From Autoencoders to Generative Models

Autoencoders are excellent for compression and representation learning, but they have a fundamental limitation when it comes to generation.

Limitations of Autoencoders for Generation

Suppose we have trained an autoencoder on a dataset of face images. The decoder \(\mathbf{f}[\mathbf{z}, \boldsymbol{\phi}]\) maps any latent vector \(\mathbf{z}\) to an image. Could we generate new faces by sampling random \(\mathbf{z}\) vectors and decoding them?

In principle, yes — but in practice, the results are poor.

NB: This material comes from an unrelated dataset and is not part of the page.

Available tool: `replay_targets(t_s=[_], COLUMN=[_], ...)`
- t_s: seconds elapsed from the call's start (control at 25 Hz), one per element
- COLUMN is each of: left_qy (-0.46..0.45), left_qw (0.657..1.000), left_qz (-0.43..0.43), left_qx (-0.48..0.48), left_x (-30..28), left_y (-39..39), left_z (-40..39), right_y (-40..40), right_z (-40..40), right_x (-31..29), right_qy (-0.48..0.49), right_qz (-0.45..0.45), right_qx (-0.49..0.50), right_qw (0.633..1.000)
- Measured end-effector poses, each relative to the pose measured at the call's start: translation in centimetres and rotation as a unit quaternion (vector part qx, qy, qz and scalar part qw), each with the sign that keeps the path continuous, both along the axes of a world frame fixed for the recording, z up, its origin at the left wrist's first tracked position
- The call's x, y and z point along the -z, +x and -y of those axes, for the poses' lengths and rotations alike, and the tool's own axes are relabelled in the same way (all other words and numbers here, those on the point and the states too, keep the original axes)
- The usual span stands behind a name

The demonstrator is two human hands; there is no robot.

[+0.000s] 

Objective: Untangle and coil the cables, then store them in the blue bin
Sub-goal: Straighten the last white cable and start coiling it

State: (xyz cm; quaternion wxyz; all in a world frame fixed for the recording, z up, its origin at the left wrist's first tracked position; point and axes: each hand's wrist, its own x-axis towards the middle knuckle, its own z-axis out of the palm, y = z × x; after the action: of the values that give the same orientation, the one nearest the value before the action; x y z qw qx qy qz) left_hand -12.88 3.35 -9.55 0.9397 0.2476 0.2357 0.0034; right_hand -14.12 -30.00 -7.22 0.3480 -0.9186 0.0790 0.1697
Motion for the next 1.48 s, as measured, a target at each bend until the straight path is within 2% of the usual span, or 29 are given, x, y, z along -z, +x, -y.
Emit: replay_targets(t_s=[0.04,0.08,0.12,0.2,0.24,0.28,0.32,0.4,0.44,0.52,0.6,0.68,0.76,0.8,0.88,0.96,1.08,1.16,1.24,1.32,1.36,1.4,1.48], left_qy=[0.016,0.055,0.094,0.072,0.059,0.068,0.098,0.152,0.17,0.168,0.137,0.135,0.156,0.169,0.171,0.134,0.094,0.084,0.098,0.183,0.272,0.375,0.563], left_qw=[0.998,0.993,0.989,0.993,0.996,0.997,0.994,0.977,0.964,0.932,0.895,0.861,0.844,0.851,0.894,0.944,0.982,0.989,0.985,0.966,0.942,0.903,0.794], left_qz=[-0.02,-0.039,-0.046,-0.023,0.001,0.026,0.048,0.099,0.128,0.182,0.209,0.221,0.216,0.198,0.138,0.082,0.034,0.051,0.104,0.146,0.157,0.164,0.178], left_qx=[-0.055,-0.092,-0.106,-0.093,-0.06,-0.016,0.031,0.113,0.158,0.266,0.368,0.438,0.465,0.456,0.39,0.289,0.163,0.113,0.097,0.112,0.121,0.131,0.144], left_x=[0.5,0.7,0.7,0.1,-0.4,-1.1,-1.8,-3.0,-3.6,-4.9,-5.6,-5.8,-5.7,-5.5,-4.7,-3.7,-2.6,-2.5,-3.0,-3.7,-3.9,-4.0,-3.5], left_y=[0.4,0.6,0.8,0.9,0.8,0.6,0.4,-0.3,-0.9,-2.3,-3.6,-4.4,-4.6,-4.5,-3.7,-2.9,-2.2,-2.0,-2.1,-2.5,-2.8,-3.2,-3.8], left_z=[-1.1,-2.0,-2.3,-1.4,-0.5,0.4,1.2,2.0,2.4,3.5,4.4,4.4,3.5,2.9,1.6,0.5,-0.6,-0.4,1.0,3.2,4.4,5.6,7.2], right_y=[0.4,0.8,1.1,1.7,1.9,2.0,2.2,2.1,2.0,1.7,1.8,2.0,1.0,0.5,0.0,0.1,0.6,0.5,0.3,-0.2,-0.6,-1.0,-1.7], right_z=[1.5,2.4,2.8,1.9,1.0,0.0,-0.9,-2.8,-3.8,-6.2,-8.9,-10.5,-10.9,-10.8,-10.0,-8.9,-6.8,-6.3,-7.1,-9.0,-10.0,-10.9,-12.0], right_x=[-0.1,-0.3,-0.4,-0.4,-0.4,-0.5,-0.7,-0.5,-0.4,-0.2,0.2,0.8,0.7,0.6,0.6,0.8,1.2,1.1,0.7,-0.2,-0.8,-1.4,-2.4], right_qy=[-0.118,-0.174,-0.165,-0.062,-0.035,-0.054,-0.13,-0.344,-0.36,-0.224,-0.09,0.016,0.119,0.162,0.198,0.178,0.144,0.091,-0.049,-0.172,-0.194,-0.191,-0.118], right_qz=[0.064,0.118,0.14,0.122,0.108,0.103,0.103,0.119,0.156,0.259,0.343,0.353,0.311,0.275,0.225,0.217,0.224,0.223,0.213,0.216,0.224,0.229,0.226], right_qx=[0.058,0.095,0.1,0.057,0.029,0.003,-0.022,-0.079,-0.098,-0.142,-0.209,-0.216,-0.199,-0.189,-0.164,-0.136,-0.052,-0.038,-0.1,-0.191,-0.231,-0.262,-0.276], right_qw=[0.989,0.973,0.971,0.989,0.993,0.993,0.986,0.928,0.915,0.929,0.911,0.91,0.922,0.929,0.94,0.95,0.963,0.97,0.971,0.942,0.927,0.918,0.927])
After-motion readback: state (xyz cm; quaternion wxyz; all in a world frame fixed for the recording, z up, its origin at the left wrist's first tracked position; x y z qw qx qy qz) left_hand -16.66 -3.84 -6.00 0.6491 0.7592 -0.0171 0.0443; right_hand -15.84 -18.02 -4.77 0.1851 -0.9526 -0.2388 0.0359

The problem is that the autoencoder has no incentive to organise the latent space in any particular way. The encoder maps training data to scattered, irregular regions of the latent space, and the decoder only learns to produce meaningful outputs for the specific latent codes it has seen during training. If we sample a \(\mathbf{z}\) that falls in an “empty” region of the latent space, the decoder will produce garbage.

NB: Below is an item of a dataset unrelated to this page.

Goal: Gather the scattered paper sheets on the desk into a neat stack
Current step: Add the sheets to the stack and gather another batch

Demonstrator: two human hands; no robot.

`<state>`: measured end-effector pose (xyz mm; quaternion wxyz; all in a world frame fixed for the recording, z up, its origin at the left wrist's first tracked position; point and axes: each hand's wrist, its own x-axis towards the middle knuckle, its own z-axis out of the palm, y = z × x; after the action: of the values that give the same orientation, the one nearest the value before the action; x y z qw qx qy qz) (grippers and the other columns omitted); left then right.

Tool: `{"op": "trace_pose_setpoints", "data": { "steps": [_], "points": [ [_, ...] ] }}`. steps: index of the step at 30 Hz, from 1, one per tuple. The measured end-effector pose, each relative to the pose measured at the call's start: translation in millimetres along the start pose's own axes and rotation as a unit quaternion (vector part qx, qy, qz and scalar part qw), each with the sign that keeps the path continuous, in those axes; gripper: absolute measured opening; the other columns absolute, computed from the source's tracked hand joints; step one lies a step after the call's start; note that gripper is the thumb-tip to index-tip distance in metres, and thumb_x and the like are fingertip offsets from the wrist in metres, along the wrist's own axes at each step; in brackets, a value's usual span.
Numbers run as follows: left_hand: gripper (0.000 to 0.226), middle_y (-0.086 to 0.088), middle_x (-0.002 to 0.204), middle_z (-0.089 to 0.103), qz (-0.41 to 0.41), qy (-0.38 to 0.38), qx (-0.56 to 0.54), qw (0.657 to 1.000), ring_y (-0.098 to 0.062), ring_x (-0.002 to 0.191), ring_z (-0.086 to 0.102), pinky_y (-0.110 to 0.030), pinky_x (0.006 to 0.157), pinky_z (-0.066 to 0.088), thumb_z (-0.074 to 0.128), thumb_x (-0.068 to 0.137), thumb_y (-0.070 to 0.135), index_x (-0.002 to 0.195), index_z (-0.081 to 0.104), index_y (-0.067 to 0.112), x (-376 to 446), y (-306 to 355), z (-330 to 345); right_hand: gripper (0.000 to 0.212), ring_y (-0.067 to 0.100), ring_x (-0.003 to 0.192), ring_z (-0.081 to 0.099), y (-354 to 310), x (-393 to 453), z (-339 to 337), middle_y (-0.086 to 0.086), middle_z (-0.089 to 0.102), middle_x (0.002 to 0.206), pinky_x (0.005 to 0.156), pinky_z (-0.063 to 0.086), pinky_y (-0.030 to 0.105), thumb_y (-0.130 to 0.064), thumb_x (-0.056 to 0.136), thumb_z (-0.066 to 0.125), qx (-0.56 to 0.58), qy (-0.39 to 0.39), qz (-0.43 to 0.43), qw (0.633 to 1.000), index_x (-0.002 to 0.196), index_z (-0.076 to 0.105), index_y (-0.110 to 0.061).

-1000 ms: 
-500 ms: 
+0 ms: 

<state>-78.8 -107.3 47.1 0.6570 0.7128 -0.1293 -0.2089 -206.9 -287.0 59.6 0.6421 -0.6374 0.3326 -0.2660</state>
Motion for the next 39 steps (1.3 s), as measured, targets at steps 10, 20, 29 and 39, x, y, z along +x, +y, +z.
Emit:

To use a decoder for generation, we need to know which latent codes are valid — that is, we need a probability distribution over the latent space. This motivates a fundamental shift: instead of learning a deterministic mapping, we should learn a probabilistic model.

Important

The key limitation of standard autoencoders for generation is that the latent space has no known distribution. We cannot sample from it meaningfully. To build a generative model, we must redefine the problem as learning a probability distribution \(Pr(\mathbf{x})\) over the data.

The Latent Variable Model Framework

Instead of learning a deterministic bottleneck, latent variable models take an indirect approach to describing the data distribution \(Pr(\mathbf{x})\). They introduce an unobserved (latent) variable \(\mathbf{z}\) and define a joint distribution \(Pr(\mathbf{x}, \mathbf{z})\). The data probability is then recovered by marginalising over the latent variable:

\[ Pr(\mathbf{x}) = \int Pr(\mathbf{x}, \mathbf{z})\, d\mathbf{z} = \int Pr(\mathbf{x} | \mathbf{z}) \cdot Pr(\mathbf{z})\, d\mathbf{z}. \]

This decomposition is powerful because relatively simple expressions for the likelihood \(Pr(\mathbf{x} | \mathbf{z})\) and the prior \(Pr(\mathbf{z})\) can combine to define complex, multi-modal distributions \(Pr(\mathbf{x})\).

Example: Mixture of Gaussians

The simplest illustration of a latent variable model is the mixture of Gaussians (MoG). Here the latent variable \(z\) is discrete, taking values \(z \in \{1, 2, \dots, N\}\) with probabilities:

\[ Pr(z = n) = \lambda_n, \qquad \text{where } \sum_{n=1}^{N} \lambda_n = 1. \]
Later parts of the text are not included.